European Court of Human Rights upholds Parliamentary Privilege: Sir Philip Green loses privacy case over being named in House of Lords

09/04/2025

Cast your mind back to the Autumn of 2018, and you will recall that the hot news of the day was that Lord Hain had named Sir Philip Green in the House of Lords as the subject of allegations of sexual harassment and bullying by former employees.  He did so even though the Court of Appeal had granted Sir Philip a super-injunction which prevented the Telegraph (and everyone else) from identifying him as the businessman in question.

Lord Hain justified his decision to name Sir Philip under the protection of Parliamentary Privilege because he felt he had a duty to name him (Sir Philip), given that the injunction prevented the media from publishing the story.

Not surprisingly, Sir Philip did not agree.  Knowing that he could not sue Lord Hain, he sued the Telegraph, but discontinued the proceedings in January 2019 because, according the European Court of Human Rights judges, “there was insufficient confidentiality left in the case to justify the risk, staff time and disruption involved in continuing with the claim”.  

But he did not give up, and took the UK to the ECtHR, on the basis that his privacy has been infringed by misuse of Parliamentary Privilege. 

Normally, individuals named in Parliament allege that they have been libelled by the Parliamentarian, so in arguing that his privacy had been infringed, Sir Philip was putting forward quite a novel point.    

Fast forward seven years or so (to yesterday), when the ECtHR delivered its judgment and rejected his complaint.

The Judges spent some time analysing the concept of Parliamentary Privilege.  They began with Article 9 of the Bill of Rights 1689 (“That the freedom of speech and debates or proceedings in Parliament ought not to be impeached or questioned in any court or place out of Parliament”), and ended by noting two decisions from the UK’s Supreme Court in 2010 and 2022. 

In the latter case, Lord Phillips said:

The protection of Article 9 is absolute ... Its effect where it applies is to prevent those injured by civil wrongdoing from obtaining redress ...”

This is the basis for the well known concept of Parliamentary Privilege which, as every journalism student knows, prevents those named in Parliament from suing publishers for repeating, fairly and accurately, what has been said about them in the course of Parliamentary proceedings.  To this day, Article 9 is relied on by every journalist who reports on the activities of Parliament and its members.

But despite this, Sir Philip Green claimed that Lord Hain (and the subsequent press reports of his statement) had infringed his privacy rights under Article 8 of the European Convention for Human Rights.  

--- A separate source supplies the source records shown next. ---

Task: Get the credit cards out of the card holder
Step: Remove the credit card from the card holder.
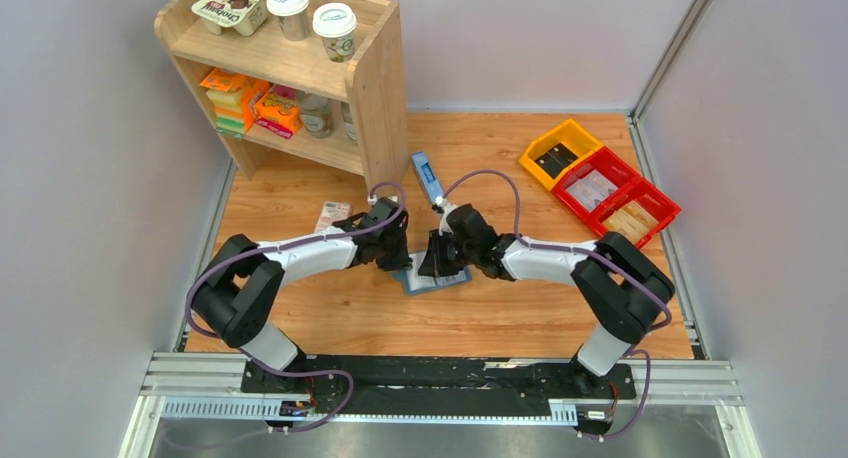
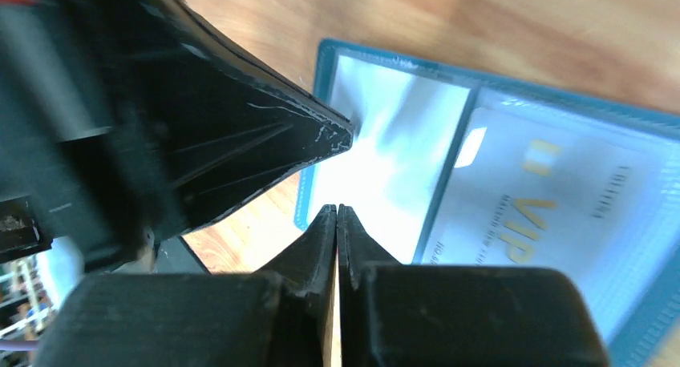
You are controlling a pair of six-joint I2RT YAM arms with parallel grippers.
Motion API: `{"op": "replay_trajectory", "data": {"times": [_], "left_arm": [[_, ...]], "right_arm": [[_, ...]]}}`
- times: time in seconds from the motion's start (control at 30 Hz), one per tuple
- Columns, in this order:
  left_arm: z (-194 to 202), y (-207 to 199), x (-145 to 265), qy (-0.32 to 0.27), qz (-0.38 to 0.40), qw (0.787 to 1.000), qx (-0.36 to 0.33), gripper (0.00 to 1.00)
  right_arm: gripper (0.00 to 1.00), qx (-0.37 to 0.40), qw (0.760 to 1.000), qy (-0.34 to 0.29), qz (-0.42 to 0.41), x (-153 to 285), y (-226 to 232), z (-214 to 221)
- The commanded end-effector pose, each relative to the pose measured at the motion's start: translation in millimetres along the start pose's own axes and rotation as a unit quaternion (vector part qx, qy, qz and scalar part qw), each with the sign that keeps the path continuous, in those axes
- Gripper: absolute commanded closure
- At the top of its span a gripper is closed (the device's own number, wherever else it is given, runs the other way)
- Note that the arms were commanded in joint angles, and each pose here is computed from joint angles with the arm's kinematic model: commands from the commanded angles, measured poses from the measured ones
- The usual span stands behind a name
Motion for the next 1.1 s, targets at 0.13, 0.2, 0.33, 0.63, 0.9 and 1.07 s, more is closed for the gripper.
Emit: {"op": "replay_trajectory", "data": {"times": [0.13, 0.2, 0.33, 0.63, 0.9, 1.07], "left_arm": [[-5.1, 20.2, -8.3, -0.002, -0.02, 1.0, 0.019, 0.92], [-10.4, 19.8, -9.0, -0.01, -0.02, 1.0, 0.012, 0.92], [-19.5, 15.2, -13.4, -0.01, -0.017, 1.0, -0.004, 0.93], [-22.7, 3.3, -8.4, -0.005, 0.034, 0.999, -0.016, 0.88], [-27.6, -17.8, 17.5, -0.05, 0.133, 0.99, -0.001, 0.67], [-24.1, -39.5, 33.0, -0.065, 0.185, 0.981, -0.003, 0.61]], "right_arm": [[0.92, 0.033, 0.992, -0.059, 0.102, 36.3, -18.3, -22.2], [0.91, 0.024, 0.992, -0.058, 0.109, 37.7, -25.6, -20.3], [0.91, 0.011, 0.991, -0.046, 0.123, 37.2, -36.3, -10.2], [0.9, -0.017, 0.989, -0.039, 0.141, 35.7, -49.7, 14.0], [0.91, -0.027, 0.988, -0.06, 0.136, 41.6, -46.1, 13.2], [0.9, -0.01, 0.987, -0.105, 0.125, 57.6, -34.2, -0.9]]}}
Point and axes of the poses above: each gripper's point midway between its finger pads, its own x axis back along the fingers, its own y axis along the line the jaws close on, z = x × y, the point moved 10 cm from there along x, back along the fingers, and after that the axes turned 8 degrees about x, right-handed, at the moved point
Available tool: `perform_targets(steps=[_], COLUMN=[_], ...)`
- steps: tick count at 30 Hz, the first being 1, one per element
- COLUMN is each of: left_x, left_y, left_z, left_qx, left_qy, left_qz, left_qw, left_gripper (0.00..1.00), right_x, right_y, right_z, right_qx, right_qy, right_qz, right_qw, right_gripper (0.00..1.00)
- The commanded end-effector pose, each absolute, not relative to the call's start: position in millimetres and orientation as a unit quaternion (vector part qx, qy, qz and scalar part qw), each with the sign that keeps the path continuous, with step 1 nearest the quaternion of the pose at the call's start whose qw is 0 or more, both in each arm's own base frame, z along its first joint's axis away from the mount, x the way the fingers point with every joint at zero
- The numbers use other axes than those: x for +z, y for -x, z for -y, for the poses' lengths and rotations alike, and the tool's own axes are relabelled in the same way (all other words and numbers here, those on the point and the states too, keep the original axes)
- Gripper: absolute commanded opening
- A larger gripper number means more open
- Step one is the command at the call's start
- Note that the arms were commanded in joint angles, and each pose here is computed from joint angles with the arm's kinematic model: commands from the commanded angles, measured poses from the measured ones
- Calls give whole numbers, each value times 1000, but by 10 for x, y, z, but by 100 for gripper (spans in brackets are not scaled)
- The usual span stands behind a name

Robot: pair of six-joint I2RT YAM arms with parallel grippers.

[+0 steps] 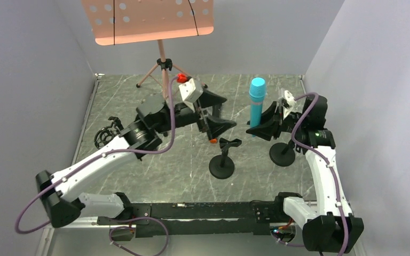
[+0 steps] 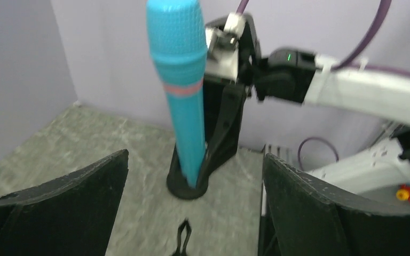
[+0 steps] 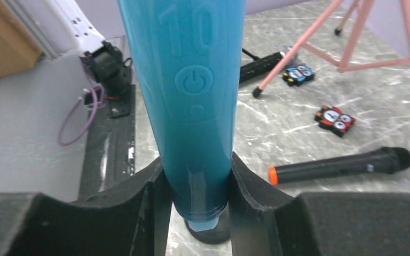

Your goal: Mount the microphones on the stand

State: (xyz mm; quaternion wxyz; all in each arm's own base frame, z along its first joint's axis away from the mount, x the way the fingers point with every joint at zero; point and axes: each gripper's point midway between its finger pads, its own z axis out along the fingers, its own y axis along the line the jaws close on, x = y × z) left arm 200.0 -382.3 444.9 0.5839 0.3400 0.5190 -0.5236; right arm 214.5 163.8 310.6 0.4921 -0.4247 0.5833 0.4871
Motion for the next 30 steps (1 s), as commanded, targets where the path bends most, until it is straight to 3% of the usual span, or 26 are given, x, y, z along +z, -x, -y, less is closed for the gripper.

At the heart of Sir Philip’s case was his claim that UK law fails to control the use of Parliamentary Privilege to prevent confidential information being revealed, confidential information which in this case was also the subject of an injunction.  He argued that the current law of Parliamentary privilege “allowed Parliamentarians to undermine a judicial decision”, and that statements such as Lord Hain’s were “not the sort of meaningful debate that Parliamentary Privilege was designed to protect”.

But these arguments cut no ice with the Court, with a majority of the judges rejecting Sir Philip’s contentions. 

Although the majority found that there had been an interference with Sir Philip’s privacy rights, they also decided that the UK does have some controls on the use of Parliamentary Privilege; those controls appear to work; and other member states (of the Convention) do not have more robust controls than the UK.

In recognition that these are matters for individual Parliaments to determine, the Court decided there had been no breach of Sir Philip’s Article 8 rights, and his case would be dismissed.

On a day to day basis, what does this affirmation mean for journalists?  Clearly, the next time a Parliamentarian blows the whistle in breach of a Court injunction, there is little doubt that reports of such a statement will not constitute a breach of privacy.  And even in the absence of Court Orders, Parliamentary Privilege will override the privacy rights of any individual.

Green v UK was not a libel case, but the reaffirmation of the concept of Parliamentary Privilege must surely give comfort to journalists who report on defamatory statements made against a named individual in one of Parliament’s two Chambers.  Because such people know that they have no remedy against the Parliamentarian who made the comments, it’s not unknown for them to complain about the messenger’s coverage instead. 

But Parliament remains supreme, and the Bill of Rights, even after 430 years, is still at the heart of freedom of expression and editorial independence. 

Long may that continue, for another 430 years - and beyond!